■ TRY IT
Transcribe the data exactly, pictures excluded.

■ SUPPLIED DATA
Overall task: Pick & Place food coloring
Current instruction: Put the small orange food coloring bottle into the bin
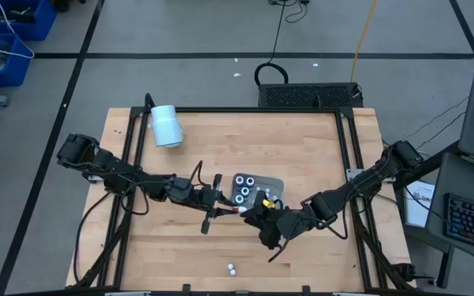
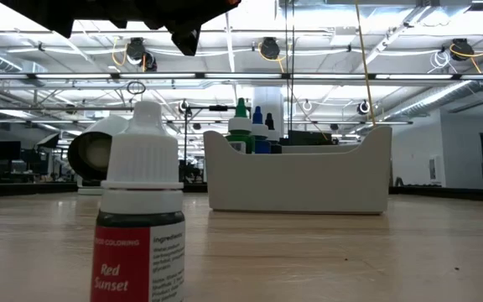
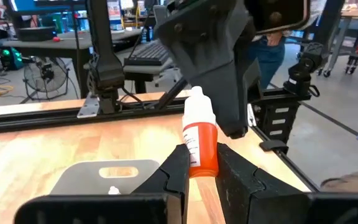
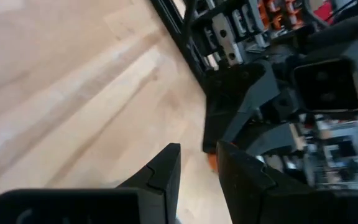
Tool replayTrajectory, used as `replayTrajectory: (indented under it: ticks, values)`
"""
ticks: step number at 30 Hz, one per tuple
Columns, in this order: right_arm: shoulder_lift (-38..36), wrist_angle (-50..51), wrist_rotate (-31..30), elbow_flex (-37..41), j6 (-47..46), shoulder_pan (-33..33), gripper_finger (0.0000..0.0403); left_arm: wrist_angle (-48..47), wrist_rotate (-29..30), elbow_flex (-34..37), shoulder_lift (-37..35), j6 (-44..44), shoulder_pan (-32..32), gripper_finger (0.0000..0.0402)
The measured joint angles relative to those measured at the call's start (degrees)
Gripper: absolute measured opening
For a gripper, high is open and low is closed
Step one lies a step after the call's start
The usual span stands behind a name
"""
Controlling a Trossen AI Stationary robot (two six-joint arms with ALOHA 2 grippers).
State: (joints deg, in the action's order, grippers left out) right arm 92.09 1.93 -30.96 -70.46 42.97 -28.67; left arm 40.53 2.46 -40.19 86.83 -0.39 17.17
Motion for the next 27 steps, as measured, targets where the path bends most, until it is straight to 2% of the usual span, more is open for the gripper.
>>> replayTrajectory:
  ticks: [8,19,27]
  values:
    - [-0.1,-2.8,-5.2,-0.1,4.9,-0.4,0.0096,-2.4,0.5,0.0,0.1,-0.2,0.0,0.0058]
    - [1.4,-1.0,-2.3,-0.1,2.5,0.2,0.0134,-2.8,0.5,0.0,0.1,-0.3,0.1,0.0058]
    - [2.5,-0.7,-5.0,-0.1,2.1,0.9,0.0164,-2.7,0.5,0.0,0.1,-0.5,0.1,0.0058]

■ EXERCISE RESULT
Overall task: Pick & Place food coloring
Current instruction: Put the small orange food coloring bottle into the bin
Tool replayTrajectory, used as `replayTrajectory: (indented under it: ticks, values)`
"""
ticks: step number at 30 Hz, one per tuple
Columns, in this order: right_arm: shoulder_lift (-38..36), wrist_angle (-50..51), wrist_rotate (-31..30), elbow_flex (-37..41), j6 (-47..46), shoulder_pan (-33..33), gripper_finger (0.0000..0.0403); left_arm: wrist_angle (-48..47), wrist_rotate (-29..30), elbow_flex (-34..37), shoulder_lift (-37..35), j6 (-44..44), shoulder_pan (-32..32), gripper_finger (0.0000..0.0402)
The measured joint angles relative to those measured at the call's start (degrees)
Gripper: absolute measured opening
For a gripper, high is open and low is closed
Step one lies a step after the call's start
The usual span stands behind a name
"""
Controlling a Trossen AI Stationary robot (two six-joint arms with ALOHA 2 grippers).
State: (joints deg, in the action's order, grippers left out) right arm 92.09 1.93 -30.96 -70.46 42.97 -28.67; left arm 40.53 2.46 -40.19 86.83 -0.39 17.17
Motion for the next 27 steps, as measured, targets where the path bends most, until it is straight to 2% of the usual span, more is open for the gripper.
>>> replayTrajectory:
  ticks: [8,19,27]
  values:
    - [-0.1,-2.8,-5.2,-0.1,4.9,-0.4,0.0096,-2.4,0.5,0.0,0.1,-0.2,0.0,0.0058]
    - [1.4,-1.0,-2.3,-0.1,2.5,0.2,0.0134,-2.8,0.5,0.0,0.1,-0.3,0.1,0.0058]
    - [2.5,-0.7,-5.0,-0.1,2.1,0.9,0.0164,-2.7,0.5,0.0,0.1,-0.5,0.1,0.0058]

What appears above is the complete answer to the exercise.